I spent the day canvassing and doing GOTV for Democrat Jerry McNerney in CA-11. As of this moment, he leads 51.7% to 48.4% over his opponent, with 43.9% of precincts reporting. Yesterday I did GOTV phone calling for several hours on his behalf. While my contribution is a negligible drop in the bucket--at most, producing 30-40 votes that would not have otherwise materialized, and even that's optimistic--the cumulative effect of hundreds of people like me may very well push this underdog over the top. I'm glad I got to do my part this time...I so much felt like I needed to do something.
The fact that it comes as part of a wave is all the more exciting. All across the nation I feel like what I've been thinking, what I've felt other Americans had to be thinking--that we needed a change, we need checks and balances--is being reflected. Finally, we will have an oppositional House--no more railroading of ill-conceived, arrogant, and venal ideas. And it looks as though we may get an opposition Senate too--oversight times two--though now a bloody recount has to get underway in Virginia.
Part of me is sad that I decided not to become a part of campaign work this season. How much would I have enjoyed to work on any of those campaigns, running myself ragged for months to come to this night and feel the exhiliration of winning. And what fantastic pathways might it have opened up. And yet, part of me is so very glad that I did not have to--that there were hundreds and thousands of others like me who did take up the work, who did the thankless, unglorious, tedious, and sometimes ugly task of winning an election.

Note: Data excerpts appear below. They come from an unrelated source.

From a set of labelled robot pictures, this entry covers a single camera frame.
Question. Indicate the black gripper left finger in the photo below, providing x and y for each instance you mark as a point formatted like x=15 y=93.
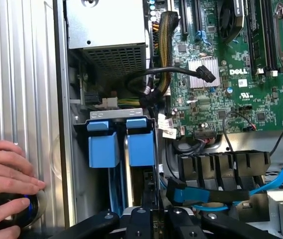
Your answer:
x=139 y=221

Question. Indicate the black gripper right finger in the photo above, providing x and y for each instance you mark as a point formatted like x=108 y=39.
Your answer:
x=179 y=221

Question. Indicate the empty blue disk carrier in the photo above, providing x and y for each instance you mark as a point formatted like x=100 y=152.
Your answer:
x=102 y=152

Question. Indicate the person's bare hand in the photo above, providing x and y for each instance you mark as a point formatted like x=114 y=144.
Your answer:
x=4 y=169

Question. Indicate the white label tag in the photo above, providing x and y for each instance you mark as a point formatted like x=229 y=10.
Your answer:
x=166 y=122

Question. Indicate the hard drive in blue caddy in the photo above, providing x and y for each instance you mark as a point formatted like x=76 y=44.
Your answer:
x=116 y=113

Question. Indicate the silver finned heatsink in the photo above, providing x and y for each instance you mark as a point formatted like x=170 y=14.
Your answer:
x=193 y=79

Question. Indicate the green Dell motherboard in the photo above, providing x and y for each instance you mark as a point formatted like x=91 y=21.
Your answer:
x=256 y=99

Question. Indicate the open metal PC case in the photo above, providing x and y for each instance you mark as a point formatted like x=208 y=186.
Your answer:
x=61 y=74

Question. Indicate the installed RAM stick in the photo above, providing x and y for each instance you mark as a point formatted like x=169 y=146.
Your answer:
x=254 y=37

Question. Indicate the silver power supply unit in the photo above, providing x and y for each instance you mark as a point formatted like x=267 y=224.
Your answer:
x=106 y=25

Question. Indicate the black expansion slot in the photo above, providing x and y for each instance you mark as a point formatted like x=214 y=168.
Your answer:
x=198 y=15
x=184 y=17

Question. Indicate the black graphics card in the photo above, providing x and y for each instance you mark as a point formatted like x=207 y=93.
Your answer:
x=231 y=22

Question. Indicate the black RAM slot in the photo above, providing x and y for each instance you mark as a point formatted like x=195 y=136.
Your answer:
x=271 y=37

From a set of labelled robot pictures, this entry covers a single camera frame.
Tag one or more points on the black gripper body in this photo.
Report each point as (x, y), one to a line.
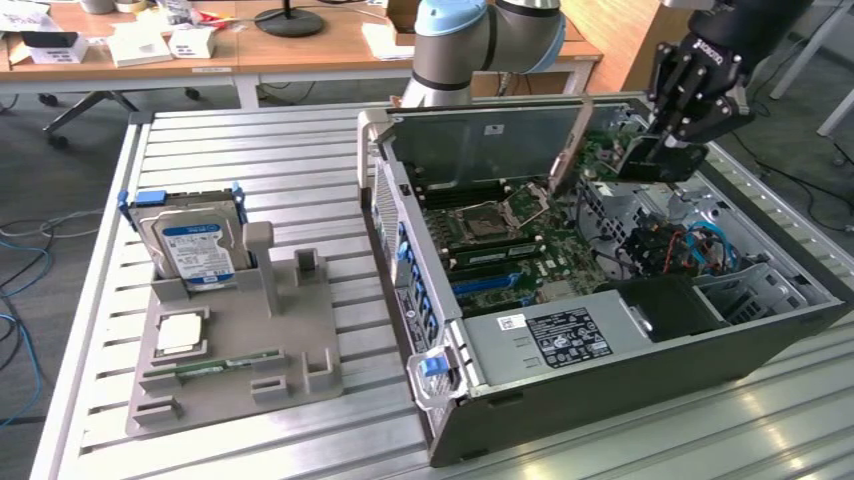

And yet, it still feels like I was there for so much of it. Being a part of an online political community and eating up the blogs, I interacted with the people doing that ground work, with the candidates running for office, with the strategists planning the next move or framing, with the pundits spinning their versions, with the prognosticators measuring the future. It produces its own insular groupthink in a way--such that this wave doesn't feel like a surprise--but when I walked into the McNerney office today to find that there were nearly more volunteers than there was work to be done, when I read that turnout reached record levels across the nation, when I heard people talking about how important this election was, and often talking in non-partisan terms, that's when I realized that there's a real re-engagement going on. It's not a seismic shift--I can't say until I read what the final turnout numbers were--but maybe in my own limited experience I glimpsed a part of a greater turn in our political conversation and a slightly more vibrant American political life.
But that's just high-flying words, I'm sure. Tomorrow I'll wake up, read the final results for everything, adjust my perceptions, and be a little more optimistic that my government won't continue in its thoroughly embarassing ways.
We still got a long ways to go.
NOTE: Looks like libertarian candidates are siphoning Republican support and sending it to Dems in a lot of House races. The internal civil war on the Right is about to begin! w00t! [Insert my hope that grown-up, reality-based conservatives will flush the extremists and wackjobs after this, and that something resembling a constructive political dialogue will begin.]
PS: And with 73% of precinct reporting, McNerney leads 52-48! WOO!!!!!!!!!!!